In poetry, meter refers to the pattern of syllables in a line. Penta means five (think “pentagram,” a five-sided figure in math, or “Pentatonix,” a super-popular a cappella group with five members). Therefore, iambic pentameter refers to a line of poetry that has five feet of iambs (an unstressed syllable followed by a stressed syllable). So, going back to one of Shakespeare’s examples above, it would sound like:

but SOFT | what LIGHT | through YON | der WIN | dow BREAKS

da DUM | da DUM | da DUM | da DUM | da DUM

Great! Go back and read the original examples above and think about the unstressed/stressed syllables.

Some more modern sentences that use iambic pentameter might be:

  • I ate my sister’s soup, and it was good.
  • I can’t make rhymes when I am fast asleep.
  • I wish that you and I were in Japan.
  • Why do we have to go on Tuesday night?
  • She likes to drink her tea with jam and bread. (Shoutout to Maria von Trapp!)

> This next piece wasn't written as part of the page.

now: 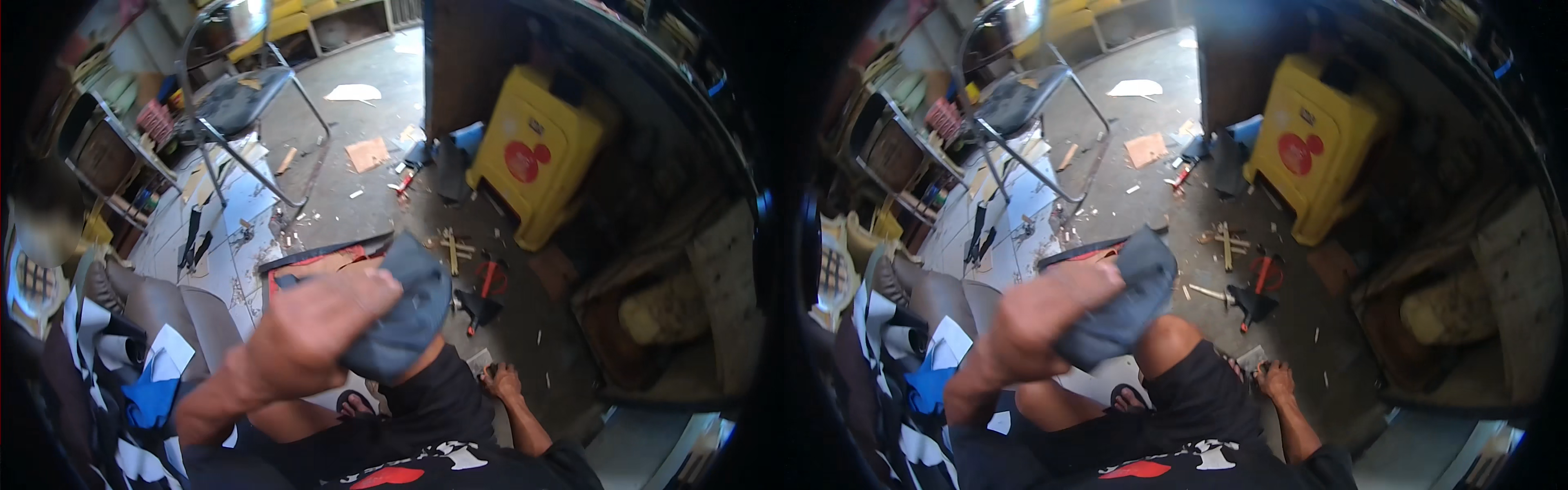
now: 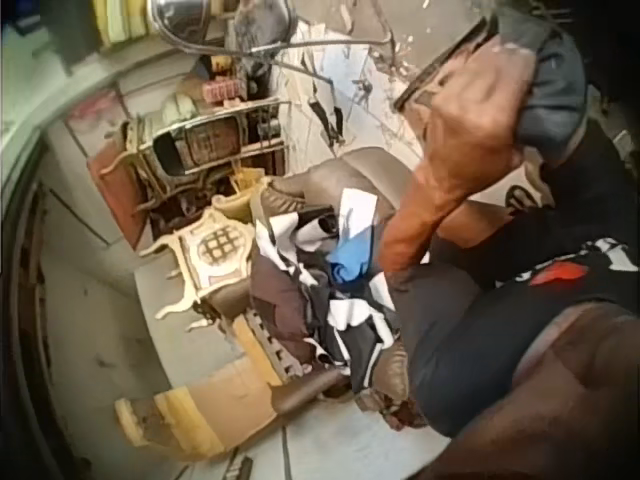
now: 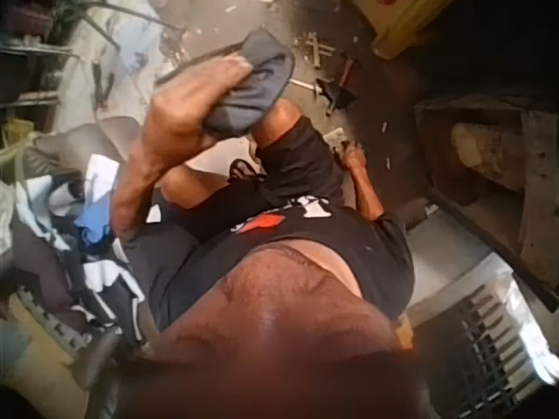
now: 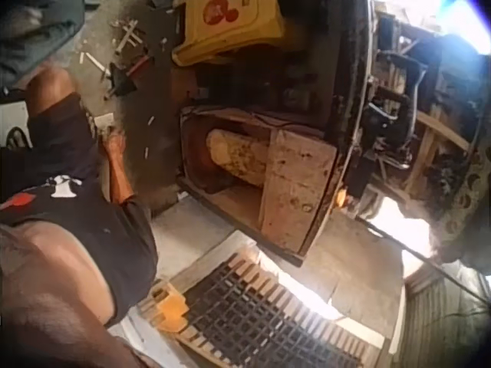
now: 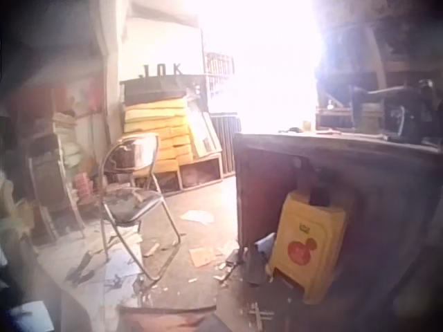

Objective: The person stretches black fabric over a wooden seat base and secures it by hand using a manual stapler.

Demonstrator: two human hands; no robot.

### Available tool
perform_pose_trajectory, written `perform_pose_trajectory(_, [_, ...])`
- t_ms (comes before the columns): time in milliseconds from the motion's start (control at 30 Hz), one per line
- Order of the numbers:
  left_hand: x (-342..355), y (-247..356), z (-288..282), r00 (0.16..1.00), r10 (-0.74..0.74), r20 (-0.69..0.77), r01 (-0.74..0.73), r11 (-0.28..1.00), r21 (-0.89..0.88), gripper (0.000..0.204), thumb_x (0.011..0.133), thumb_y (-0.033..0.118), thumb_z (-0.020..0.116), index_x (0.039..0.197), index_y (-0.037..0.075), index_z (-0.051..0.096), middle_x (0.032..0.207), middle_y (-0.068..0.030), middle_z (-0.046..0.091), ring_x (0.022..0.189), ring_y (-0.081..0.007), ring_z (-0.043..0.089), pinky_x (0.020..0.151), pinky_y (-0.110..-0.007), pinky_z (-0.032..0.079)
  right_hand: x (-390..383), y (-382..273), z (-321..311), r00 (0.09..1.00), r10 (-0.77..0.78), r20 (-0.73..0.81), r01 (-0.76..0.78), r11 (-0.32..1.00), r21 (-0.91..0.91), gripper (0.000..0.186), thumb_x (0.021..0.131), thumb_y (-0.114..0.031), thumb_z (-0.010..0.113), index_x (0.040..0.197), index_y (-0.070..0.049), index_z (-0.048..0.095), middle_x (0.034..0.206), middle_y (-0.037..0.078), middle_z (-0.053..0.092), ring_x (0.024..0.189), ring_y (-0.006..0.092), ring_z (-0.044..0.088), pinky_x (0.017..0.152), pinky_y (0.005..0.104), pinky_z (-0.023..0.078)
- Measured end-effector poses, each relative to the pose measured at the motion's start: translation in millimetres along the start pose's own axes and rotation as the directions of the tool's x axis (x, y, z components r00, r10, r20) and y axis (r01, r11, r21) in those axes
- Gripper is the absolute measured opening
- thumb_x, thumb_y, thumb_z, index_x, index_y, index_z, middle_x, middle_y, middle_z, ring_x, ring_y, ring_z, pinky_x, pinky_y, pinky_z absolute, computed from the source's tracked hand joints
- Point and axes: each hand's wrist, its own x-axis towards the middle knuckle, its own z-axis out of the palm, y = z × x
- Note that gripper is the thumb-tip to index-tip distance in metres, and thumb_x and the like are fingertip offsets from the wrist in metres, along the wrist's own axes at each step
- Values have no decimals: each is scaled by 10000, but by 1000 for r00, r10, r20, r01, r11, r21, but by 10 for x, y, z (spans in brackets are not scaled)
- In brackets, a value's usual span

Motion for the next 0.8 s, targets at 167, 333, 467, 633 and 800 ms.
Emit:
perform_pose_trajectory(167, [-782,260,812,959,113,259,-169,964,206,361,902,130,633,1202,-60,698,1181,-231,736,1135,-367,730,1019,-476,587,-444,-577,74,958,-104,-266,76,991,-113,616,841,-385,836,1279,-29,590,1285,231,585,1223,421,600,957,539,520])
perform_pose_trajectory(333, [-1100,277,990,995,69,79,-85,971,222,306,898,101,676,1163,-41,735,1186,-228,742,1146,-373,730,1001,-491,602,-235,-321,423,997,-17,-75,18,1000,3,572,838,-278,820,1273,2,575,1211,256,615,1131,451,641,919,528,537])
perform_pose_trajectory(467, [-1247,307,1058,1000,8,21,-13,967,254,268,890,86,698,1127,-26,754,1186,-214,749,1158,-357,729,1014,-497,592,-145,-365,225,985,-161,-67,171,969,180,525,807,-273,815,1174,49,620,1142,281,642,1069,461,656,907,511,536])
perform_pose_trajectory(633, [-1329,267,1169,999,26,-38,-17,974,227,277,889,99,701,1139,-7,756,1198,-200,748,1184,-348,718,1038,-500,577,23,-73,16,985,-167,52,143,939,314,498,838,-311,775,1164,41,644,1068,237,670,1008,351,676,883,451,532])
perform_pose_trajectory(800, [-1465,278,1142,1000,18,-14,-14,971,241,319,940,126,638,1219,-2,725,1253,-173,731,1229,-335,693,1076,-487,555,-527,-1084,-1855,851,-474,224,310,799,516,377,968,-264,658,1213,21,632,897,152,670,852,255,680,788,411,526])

Now it’s time for students to try creating their own pieces using iambic pentameter. The following exercise has two parts – an individual warmup and a group writing portion. *See below * for a worksheet to guide students through the process of the exercise.

Part One

Part One consists of an iambic pentameter warmup. Students do this individually.

  • Students will find and write out four examples of iambic pentameter in Shakespeare’s plays and sonnets (be sure students cite which play or sonnet the examples are from).
  • Then, students will write four original lines of verse in iambic pentameter, on any topics they wish. The lines do not need to relate to each other – this is the practice portion, where they can experiment with finding the right number of syllables and making the emphasis work. Remember that an iamb is an unstressed syllable followed by a stressed syllable.
Part Two

Part Two consists of a group writing exercise.

  • Have students get into groups of four. Each group will choose one topic that all four members will write about.
  • Each individual group member will write four original lines of verse in iambic pentameter on that topic. The lines do not have to rhyme.
  • Once each group member has created their four lines, they will work together to combine and rearrange the lines to create a monologue using all sixteen lines. Students may arrange the lines in any order that makes an interesting narrative, then adjust and edit lines as necessary.
  • Once the monologue is created, students will read their monologues out loud, listening for the correct emphasis of syllables and narrative flow. Then each group will present their monologue to the class. Even though the piece is a monologue, have each group member present a portion of the piece.

People Also Ask

What is an iambic pentameter example?

  • If music be the food of love, play on. (Twelfth Night)
  • O that this too too solid flesh would melt! (Hamlet)
  • But, soft! what light through yonder window breaks? (Romeo and Juliet)

Is iambic pentameter just 10 syllables?

Not quite - it's more specific than that. Iambic pentameter is 10 syllables arranged in a particular stress pattern: five pairs (feet) of unstressed + stressed syllables. The pattern is da-DUM da-DUM da-DUM da-DUM da-DUM.

So "Shall I compare thee to a summer's day" is iambic pentameter. It has 10 syllables, but they also fall into that alternating weak-strong pattern.

By contrast, "January February March" has 10 syllables but is not iambic pentameter -- the stresses don't follow the pattern.

The 10-syllable part is necessary but not sufficient.

How to tell if a poem is written in iambic pentameter?

You check two things:

  1. Count the syllables per line. Each line should have 10 (occasionally 11 if it ends on an unstressed syllable, called a "feminine ending").
  2. Check the stress pattern. Read the line aloud naturally and mark which syllables you'd emphasize. It should fall into five da-DUM pairs. For example, take "So long as men can breathe, or eyes can see":

so-LONG / as-MEN / can-BREATHE / or-EYES / can-SEE
Five pairs, alternating unstressed/stressed. That's iambic pentameter.

What is the most famous iambic pentameter?
For a textbook-perfect example, Romeo and Juliet gives you:

But soft, what light through yonder window breaks?